→ **Requirement**:
Each line of the listing that includes "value" should be reported.

================

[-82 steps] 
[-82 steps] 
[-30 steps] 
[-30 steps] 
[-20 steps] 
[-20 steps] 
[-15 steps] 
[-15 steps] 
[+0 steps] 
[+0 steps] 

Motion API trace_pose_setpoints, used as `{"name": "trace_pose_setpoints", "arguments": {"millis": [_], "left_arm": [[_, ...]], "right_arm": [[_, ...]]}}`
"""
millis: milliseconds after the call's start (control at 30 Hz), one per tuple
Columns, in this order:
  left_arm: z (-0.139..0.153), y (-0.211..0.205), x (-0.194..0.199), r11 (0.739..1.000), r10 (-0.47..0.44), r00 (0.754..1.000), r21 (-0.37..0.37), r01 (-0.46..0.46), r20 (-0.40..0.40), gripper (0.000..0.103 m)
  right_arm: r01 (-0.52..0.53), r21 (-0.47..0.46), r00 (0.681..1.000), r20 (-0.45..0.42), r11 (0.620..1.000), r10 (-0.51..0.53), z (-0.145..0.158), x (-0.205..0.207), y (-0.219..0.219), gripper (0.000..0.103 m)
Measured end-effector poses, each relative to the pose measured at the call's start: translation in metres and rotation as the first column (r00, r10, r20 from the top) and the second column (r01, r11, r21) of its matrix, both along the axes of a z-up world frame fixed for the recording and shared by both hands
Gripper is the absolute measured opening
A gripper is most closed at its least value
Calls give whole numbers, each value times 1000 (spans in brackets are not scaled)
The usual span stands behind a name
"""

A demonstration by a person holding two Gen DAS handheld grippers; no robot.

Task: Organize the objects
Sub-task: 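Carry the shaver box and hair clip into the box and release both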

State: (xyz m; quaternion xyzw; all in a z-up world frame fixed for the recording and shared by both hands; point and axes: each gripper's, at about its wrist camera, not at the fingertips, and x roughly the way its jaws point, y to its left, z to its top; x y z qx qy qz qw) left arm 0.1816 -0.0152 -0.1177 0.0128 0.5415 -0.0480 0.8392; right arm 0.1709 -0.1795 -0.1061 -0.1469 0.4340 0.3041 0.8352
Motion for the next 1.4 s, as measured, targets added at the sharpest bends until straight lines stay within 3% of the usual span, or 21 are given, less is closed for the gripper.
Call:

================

→ **Output for this task**:
A gripper is most closed at its least value
Calls give whole numbers, each value times 1000 (spans in brackets are not scaled)

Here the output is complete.